研究生: |
陳柏華 Po-Hua Chen |
---|---|
論文名稱: |
基於圖塊遮罩於稠密語意特徵對齊之少樣本語意分割 Few-shot Semantic Segmentation with Mask-Based Dense Semantic Feature Alignment |
指導教授: |
郭景明
Jing-Ming Guo |
口試委員: |
郭景明
Jing-Ming Guo 張傳育 Chuan-Yu Chang 高文忠 Wen-Chung Kao 陸敬互 Ching-Hu Lu 宋啟嘉 Chi-Chia Sun |
學位類別: |
碩士 Master |
系所名稱: |
電資學院 - 電機工程系 Department of Electrical Engineering |
論文出版年: | 2023 |
畢業學年度: | 111 |
語文別: | 中文 |
論文頁數: | 87 |
中文關鍵詞: | 少樣本語意分割 、無監督訓練 、非對稱卷積 、特徵比對 |
外文關鍵詞: | Few-shot segmentation, Unsupervised learning, Asymmetric convolution, Feature matching |
相關次數: | 點閱:272 下載:0 |
分享至: |
查詢本校圖書館目錄 查詢臺灣博碩士論文知識加值系統 勘誤回報 |
過往的語意分割任務中,深度神經網路遵循傳統的學習方法,通過大量且帶像素級別標籤標註的資料集引導模型進行學習,模型可以從中習得有助於理解和描述圖像的語意特徵,這些特徵涵蓋了圖像中的物體類別、區域以及上下文等重要資訊,從而協助模型準確地進行像素級別的分類。然而,在實際的應用場景中,收集並準確標註大量的資料集可能會面臨眾多挑戰,在這當中又以密集預測的語意分割任務更是如此,在語意分割任務的標註中,資料的標註範圍涵蓋了圖像內的所有像素,將圖像中的區域細分成不同的類別,標註的過程費時且仰賴高昂的人力成本。此外,傳統的語意分割架構僅具備識別訓練時出現過類別的能力,當圖像中出現未曾見過的新類別時,模型往往無法正確的劃分出物件的輪廓以及所屬的類別。綜合以上論述,大量帶正確標註的資料集和預定義類別的先決條件限制了語意分割的發展性。
為了克服傳統語意分割的問題,少樣本語意分割引起了廣泛的關注。少樣本語意分割旨在開發一種無類別限制的網路,通過僅有少量像素級別標註的資料集訓練網路對未曾見過的新類別進行語意分割。

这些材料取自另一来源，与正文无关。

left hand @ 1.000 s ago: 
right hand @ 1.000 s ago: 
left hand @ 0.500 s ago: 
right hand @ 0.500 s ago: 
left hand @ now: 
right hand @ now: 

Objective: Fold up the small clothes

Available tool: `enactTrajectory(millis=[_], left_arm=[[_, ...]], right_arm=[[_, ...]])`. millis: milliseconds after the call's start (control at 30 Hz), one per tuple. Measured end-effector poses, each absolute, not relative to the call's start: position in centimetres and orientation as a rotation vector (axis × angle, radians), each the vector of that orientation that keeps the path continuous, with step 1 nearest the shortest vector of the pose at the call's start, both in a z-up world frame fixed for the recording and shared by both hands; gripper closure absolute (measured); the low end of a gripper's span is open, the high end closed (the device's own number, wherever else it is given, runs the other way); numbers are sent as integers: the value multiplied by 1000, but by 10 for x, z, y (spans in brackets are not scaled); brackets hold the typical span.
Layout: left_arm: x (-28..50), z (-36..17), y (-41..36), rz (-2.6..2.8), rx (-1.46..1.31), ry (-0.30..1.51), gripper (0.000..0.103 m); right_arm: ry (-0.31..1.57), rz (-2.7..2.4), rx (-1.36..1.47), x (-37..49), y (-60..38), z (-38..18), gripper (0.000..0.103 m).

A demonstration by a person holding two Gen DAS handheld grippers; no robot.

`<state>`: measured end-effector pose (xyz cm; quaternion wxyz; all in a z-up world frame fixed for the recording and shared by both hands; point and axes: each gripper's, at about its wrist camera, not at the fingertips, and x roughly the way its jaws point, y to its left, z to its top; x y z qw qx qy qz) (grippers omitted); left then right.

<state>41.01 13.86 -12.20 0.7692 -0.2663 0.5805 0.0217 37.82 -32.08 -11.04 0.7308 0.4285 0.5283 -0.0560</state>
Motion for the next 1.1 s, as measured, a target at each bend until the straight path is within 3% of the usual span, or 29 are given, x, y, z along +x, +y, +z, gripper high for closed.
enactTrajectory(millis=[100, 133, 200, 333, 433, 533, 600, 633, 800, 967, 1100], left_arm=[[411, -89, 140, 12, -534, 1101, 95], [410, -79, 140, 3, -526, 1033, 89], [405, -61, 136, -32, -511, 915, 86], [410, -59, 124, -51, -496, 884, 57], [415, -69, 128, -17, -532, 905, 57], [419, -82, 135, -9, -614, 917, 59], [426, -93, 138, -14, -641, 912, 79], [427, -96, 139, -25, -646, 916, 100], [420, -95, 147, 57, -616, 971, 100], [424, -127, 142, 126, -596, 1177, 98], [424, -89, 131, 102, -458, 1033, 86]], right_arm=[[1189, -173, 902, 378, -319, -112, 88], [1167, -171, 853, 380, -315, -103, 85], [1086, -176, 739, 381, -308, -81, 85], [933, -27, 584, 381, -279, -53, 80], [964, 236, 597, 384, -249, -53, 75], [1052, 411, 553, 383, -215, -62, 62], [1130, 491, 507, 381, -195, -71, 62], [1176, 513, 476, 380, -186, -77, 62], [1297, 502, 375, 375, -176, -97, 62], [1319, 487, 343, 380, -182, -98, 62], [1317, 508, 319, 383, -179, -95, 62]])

其關鍵在於如何有效地使網路適應各種情況,利用查詢圖像和支援集之間細粒度相關性的交互作用,充分使用可取得的圖像中有限的資訊。然而,對於現今的少樣本語意分割方法來說,因資料壓縮造成粗糙的分割結果仍然是一個存在的問題,歸因於代表性特徵的限制以及資料內部的語意特徵未被充分的使用。在本論文中,設計了基於圖塊遮罩於稠密語意特徵對齊之少樣本語意分割網路,所提出方法能有效地發掘目標類別內像素間的相關性,增強查詢特徵和支援特徵之間目標類別的語意概念。同時,設計非對稱特徵融合模組,通過改良基底架構的結構並引入過往文獻中的先驗遮罩,搭配非對稱卷積結構結合多尺度特徵,進一步提升語意分割的性能。實驗結果表明,本論文所提出方法能有效的利用少量帶有像素級別標註的資料集,在公開的資料集FSS-1000中取得具有競爭力的語意分割成果。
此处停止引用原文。